Of important note are the 2 Ancestral Recalls in the Top 8. Despite the 5th point (more if you count control cards to recur it), player confidence in the card is high, and we can expect to continue to see the occasional Power pop up in local meta. The SProwess deck that won sleeves up A-call with very little intention to recur the powerhouse draw spell (the occasional Noxious Revival), paying the full 5 Points to simply spike it in some portion of games and overwhelm the opponent with an explosive pile of damage and/or free interaction.
What did I play?
I came 2nd in this event with the revival of ANNIHILATOR SIX. I lost to Russell; it turns out Worldspine Wurm can’t block shadow, and my backup Lightning Bolt was countered by their Mental Misstep. Nevertheless I had an absolute blast returning to one of my old decks and giving it a facelift. The deck’s game plan is the same but slightly heavier on the Combo-side as a metagame choice for Adelaide (if your local isn’t full of Midrange then you can simply trim one ‘fatty’ and one ‘cheaty’ spell, then play 2 more pieces of interaction; Remand and Abrade are good choices in an open meta).
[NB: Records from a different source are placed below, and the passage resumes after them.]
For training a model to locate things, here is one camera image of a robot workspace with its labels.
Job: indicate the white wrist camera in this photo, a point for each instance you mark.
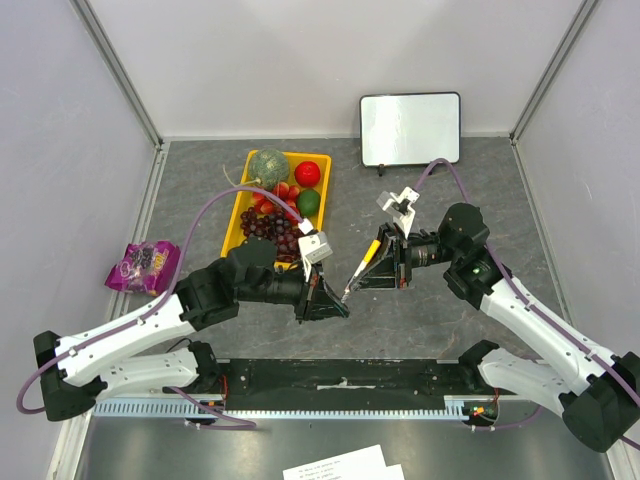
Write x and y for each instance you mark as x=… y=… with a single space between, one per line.
x=313 y=246
x=400 y=207

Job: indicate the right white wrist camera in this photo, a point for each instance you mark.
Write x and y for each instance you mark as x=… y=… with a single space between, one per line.
x=400 y=207

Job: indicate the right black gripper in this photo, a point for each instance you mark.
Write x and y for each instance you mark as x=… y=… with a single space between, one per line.
x=400 y=260

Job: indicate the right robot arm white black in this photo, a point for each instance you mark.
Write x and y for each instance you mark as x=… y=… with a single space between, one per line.
x=593 y=390

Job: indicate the small whiteboard black frame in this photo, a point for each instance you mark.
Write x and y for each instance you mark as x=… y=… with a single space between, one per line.
x=409 y=128

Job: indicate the yellow marker cap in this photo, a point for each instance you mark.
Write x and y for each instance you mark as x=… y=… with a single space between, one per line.
x=373 y=248

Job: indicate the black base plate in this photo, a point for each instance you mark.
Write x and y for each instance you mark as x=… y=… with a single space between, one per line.
x=341 y=384

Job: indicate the white paper sheets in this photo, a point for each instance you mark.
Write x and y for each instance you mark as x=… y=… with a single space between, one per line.
x=364 y=464

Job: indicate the red strawberries bunch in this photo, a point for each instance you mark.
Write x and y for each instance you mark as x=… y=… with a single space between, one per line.
x=286 y=192

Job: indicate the yellow plastic tray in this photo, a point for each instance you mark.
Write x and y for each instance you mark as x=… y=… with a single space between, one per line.
x=234 y=236

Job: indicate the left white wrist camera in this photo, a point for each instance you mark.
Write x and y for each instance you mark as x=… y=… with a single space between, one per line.
x=313 y=246

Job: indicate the purple snack bag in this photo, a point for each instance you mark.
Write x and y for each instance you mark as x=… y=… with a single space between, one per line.
x=146 y=268

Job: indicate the red apple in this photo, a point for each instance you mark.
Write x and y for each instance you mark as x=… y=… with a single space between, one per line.
x=307 y=174

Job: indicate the dark red grapes bunch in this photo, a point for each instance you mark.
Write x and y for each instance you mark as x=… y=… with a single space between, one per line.
x=277 y=227

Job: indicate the green mango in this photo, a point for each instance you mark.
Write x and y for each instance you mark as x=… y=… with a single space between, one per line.
x=308 y=202

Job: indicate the white whiteboard marker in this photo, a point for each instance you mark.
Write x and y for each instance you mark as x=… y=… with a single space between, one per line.
x=347 y=290

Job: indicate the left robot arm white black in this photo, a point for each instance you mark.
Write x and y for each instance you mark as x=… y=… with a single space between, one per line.
x=77 y=371

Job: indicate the white slotted cable duct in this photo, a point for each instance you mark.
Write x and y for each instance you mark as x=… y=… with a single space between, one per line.
x=181 y=408

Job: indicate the green netted melon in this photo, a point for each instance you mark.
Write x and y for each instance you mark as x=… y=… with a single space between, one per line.
x=268 y=167

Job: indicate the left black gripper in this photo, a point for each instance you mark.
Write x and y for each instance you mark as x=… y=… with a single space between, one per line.
x=317 y=301
From my experience, I find that Hybrid decks always rise to the top in the SA meta, which is convenient because it is my favourite playstyle! As expected Oath-nihilator Six did what I wanted, which is to recognize the role in the matchup and pivot to the Control role or Combo role accordingly. Playing Beckett in round 1 was great as we had a chance to debrief about the matchup. He reminisced about being so confident that he was going to win a particularly one-sided game, and then out of nowhere (once I had built up enough mana sources) I cast Sneak Attack and it was simply game over!
For anyone thinking of playing the deck, I’d like to point out a few key cards that look mediocre (or some strange choices), but are actually absolutely critical either for the local metagame or the deck in general. Here is some bonus information that arose from my testing and then insights from the event itself too:
Deck Tech / Learning Lessons from today
Discussion #1: Field of Ruin & Back to Basics ‘non-bo’; 2x non-legend creatures; Stifle, and to some extent Misdirection.
All but the last are absolutely critical when your opponent plays a Karakas. Sure there are times you Field your opponent’s creature-land and then draw Back to Basics. But remember, the majority of ways you actually win a game is via Combo (Controlling the game helps you get there when you don’t turbo out Oath/Show and Tell, but when playing Control you still ‘finish’ with the combo when your opponent is down and out). Karakas hurts 50% of your win-cons! Now Misdirection and Stifle add to your suite of 0-1 mana interaction when you activate Griselbrand and need to protect him from removal. However they are also incredibly good at proactively protecting the combo itself! So many of Midrange’s ways of dealing with Oath are trigger-based, and Stifle counters Qasali Pridemade, Knight of Autumn, Rec Sage, the new changeling, Seal of Primordium, and so on. Misdirection does an excellent job of redirecting their Abrupt Decays to a Skull Clamp too!
Discussion #2: Lutri and Vedalken Shackles.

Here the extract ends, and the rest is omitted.